Emergent Spatiotemporal Dynamics in Large-Scale Brain Networks with Next Generation Neural Mass Models
Universitat de les Illes Balears, Spain | Universitat Politècnica de Catalunya, Barcelona, Spain | Institut de Matemàtiques de la UPC - Barcelona Tech (IMTech), Barcelona, Spain | Centre de Recerca Matemàtica, Barcelona, Spain
The 30-Second View
IN SHORT: This work addresses the core challenge of understanding how complex, brain-wide spatiotemporal patterns emerge from the interaction of biophysically detailed local dynamics and empirical anatomical connectivity.
Innovation (TL;DR)
- Methodology Introduces a next-generation neural mass model (NG-NMM) into a large-scale brain network framework, providing a more biophysically grounded and analytically tractable description of population-level gamma oscillations via the PING mechanism.
- Methodology Applies the Master Stability Function (MSF) formalism and Floquet theory to systematically analyze transverse instabilities of homogeneous states (both fixed points and limit cycles) in a high-dimensional (90-node) network, linking instability modes to emergent spatiotemporal patterns.
- Biology Demonstrates that the network coupling in NG-NMMs enables cross-frequency coupling (CFC), specifically generating gamma oscillations whose amplitude is modulated by slower rhythms—a phenomenon not possible in isolated nodes and highly relevant for cognitive functions like memory.
Key conclusions
- NG-NMMs exhibit a broader dynamical repertoire than classical models, including regions of bistability, period-doubling cascades, and deterministic chaos within the homogeneous manifold (e.g., positive Lyapunov exponents for I_ext^E ~10-10.5 at ε=12).
- Anatomical connectivity is crucial for inducing cross-frequency coupling, allowing the emergence of gamma oscillations (27-170 Hz) with amplitude modulated by slower rhythms, a key feature of brain dynamics.
- The system's rich spatiotemporal patterns (traveling waves, high-dimensional chaos) arise from transverse instabilities of homogeneous solutions, analytically predicted by the MSF and confirmed via Lyapunov exponent and frequency spectrum analysis.

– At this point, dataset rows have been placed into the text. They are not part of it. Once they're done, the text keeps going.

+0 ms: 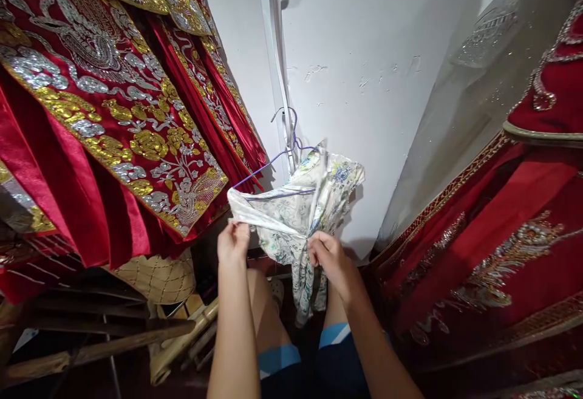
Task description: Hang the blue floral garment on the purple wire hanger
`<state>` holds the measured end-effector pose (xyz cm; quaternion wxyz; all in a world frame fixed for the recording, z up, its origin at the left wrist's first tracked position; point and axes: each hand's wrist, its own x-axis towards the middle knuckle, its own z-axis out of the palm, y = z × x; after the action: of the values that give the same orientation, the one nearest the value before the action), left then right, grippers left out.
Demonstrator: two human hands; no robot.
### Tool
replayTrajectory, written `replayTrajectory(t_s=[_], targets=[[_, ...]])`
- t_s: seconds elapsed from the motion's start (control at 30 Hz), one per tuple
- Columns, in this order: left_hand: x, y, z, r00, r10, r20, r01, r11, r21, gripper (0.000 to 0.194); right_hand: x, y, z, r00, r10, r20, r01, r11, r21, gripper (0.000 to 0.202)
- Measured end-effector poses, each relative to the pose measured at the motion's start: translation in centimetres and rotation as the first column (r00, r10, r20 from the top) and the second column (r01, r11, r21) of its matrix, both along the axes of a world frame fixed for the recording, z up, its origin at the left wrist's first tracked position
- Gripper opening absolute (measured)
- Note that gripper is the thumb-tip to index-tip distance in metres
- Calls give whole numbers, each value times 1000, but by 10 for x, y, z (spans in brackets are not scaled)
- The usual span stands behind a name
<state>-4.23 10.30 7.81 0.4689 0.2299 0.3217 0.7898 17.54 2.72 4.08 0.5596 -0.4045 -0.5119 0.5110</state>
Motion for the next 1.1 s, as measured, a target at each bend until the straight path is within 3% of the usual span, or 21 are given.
replayTrajectory(t_s=[0.13, 0.23, 0.33, 0.43, 0.57, 0.67, 0.73, 0.77, 0.83, 0.87, 0.9, 0.97, 1.03, 1.1], targets=[[39, -22, -46, 999, -32, 31, 35, 995, -90, 19, 19, -17, -26, 997, -72, -17, 71, 997, -38, 25], [63, -40, -61, 998, -50, 44, 54, 994, -100, 21, 37, -16, -45, 997, -4, 81, 9, 998, -67, 33], [84, -61, -50, 985, -169, -32, 169, 986, -10, 29, 47, -9, -45, 978, -2, 210, 15, 998, -60, 41], [102, -79, -22, 902, -265, -341, 301, 952, 56, 28, 44, -3, -27, 985, -30, 168, 25, 999, 36, 46], [110, -84, 8, 683, -185, -707, 357, 929, 102, 22, 28, 1, 0, 948, 301, 103, -309, 949, 70, 38], [101, -77, 11, 618, -102, -779, 353, 922, 159, 26, 20, 7, 15, 939, 310, 148, -310, 951, -24, 25], [89, -72, 5, 581, -217, -784, 439, 895, 78, 40, 24, 14, 28, 956, 222, 193, -213, 975, -68, 15], [83, -72, 0, 525, -323, -787, 520, 854, -3, 42, 28, 18, 37, 955, 183, 232, -177, 983, -50, 13], [67, -72, -10, 311, -508, -803, 652, 729, -209, 38, 38, 32, 56, 942, 116, 316, -154, 983, 98, 14], [59, -73, -15, 201, -538, -819, 654, 696, -296, 38, 44, 41, 65, 939, 68, 338, -147, 966, 214, 13], [50, -73, -18, 105, -527, -843, 615, 701, -361, 38, 49, 52, 73, 941, 7, 337, -125, 936, 330, 9], [29, -72, -20, -56, -445, -894, 439, 793, -423, 39, 55, 77, 83, 947, -145, 287, -12, 876, 483, 19], [8, -66, -14, -219, -388, -895, 223, 874, -433, 42, 55, 103, 82, 929, -249, 274, 92, 872, 480, 31], [-11, -56, -3, -387, -380, -840, 38, 904, -426, 42, 50, 124, 72, 892, -237, 386, 82, 922, 378, 30]])
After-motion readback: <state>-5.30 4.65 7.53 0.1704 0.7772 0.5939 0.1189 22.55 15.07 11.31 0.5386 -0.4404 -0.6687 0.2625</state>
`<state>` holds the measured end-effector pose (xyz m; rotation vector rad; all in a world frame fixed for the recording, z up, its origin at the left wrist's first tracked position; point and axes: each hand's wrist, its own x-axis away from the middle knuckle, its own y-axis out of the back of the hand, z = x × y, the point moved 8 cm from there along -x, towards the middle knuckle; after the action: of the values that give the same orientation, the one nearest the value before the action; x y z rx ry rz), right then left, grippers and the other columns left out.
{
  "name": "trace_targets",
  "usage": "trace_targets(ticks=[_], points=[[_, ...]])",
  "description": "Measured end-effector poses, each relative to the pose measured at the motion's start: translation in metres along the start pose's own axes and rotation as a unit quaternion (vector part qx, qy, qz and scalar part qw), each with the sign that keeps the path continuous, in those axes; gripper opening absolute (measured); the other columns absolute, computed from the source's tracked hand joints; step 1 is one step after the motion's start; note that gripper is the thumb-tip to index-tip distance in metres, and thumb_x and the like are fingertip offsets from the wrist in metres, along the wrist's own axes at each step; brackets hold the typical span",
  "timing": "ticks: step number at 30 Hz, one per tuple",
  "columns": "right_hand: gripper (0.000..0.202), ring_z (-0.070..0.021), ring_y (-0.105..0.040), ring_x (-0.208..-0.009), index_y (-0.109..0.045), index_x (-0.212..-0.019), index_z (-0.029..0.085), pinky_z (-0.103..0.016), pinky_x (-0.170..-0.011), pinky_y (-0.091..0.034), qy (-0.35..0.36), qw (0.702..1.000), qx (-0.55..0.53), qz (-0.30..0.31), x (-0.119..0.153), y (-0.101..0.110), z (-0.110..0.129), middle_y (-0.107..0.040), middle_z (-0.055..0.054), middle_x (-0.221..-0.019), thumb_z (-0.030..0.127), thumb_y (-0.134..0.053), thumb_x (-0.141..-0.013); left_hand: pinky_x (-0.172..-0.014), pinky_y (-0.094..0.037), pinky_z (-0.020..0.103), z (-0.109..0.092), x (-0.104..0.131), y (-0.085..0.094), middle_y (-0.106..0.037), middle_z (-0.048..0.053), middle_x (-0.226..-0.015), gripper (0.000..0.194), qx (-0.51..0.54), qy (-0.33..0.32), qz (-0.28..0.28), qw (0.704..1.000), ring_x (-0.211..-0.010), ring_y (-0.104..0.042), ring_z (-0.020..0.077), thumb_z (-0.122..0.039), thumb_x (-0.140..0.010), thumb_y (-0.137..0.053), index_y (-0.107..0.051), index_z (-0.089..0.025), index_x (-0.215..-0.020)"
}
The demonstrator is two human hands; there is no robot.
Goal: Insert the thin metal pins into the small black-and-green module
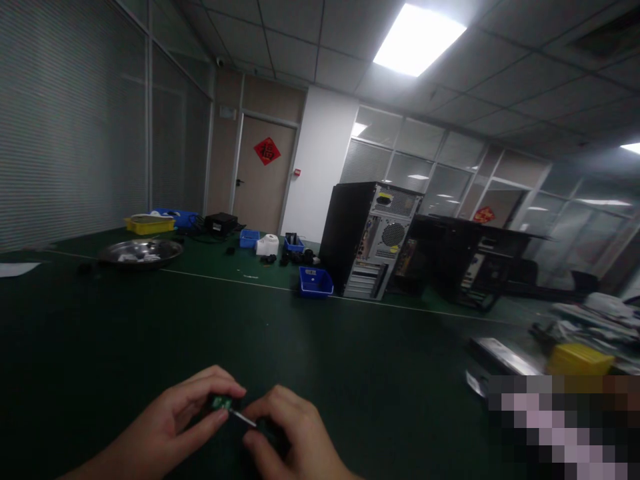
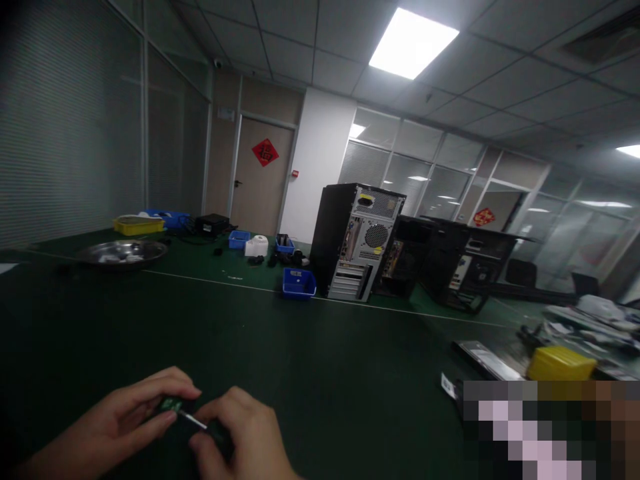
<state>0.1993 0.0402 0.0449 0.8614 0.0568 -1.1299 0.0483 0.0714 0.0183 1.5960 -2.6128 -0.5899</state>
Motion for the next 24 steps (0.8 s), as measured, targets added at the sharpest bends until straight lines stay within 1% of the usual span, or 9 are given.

Abstract: Understanding the dynamics of large-scale brain models remains a central challenge due to the inherent complexity of these systems. In this work, we explore the emergence of complex spatiotemporal patterns in a large scale-brain model composed of 90 interconnected brain regions coupled through empirically derived anatomical connectivity. An important aspect of our formulation is that the local dynamics of each brain region are described by a next-generation neural mass model, which explicitly captures the macroscopic gamma activity of coupled excitatory and inhibitory neural populations (PING mechanism). We first identify the system’s homogeneous states—both resting and oscillatory—and analyze their stability under uniform perturbations. Then, we determine the stability against non-uniform perturbations by obtaining dispersion relations for the perturbation growth rate. This analysis enables us to link unstable directions of the homogeneous solutions to the emergence of rich spatiotemporal patterns, that we characterize by means of Lyapunov exponents and frequency spectrum analysis. Our results show that, compared to previous studies with classical neural mass models, next-generation neural mass models provide a broader dynamical repertoire, both within homogeneous states and in the heterogeneous regime. Additionally, we identify a key role for anatomical connectivity in cross-frequency coupling, allowing for the emergence of gamma oscillations with amplitude modulated by slower rhythms. These findings suggest that such models are not only more biophysically grounded but also particularly well-suited to capture the full complexity of large-scale brain dynamics. Overall, our study advances the analytical understanding of emerging spatiotemporal patterns in whole-brain models.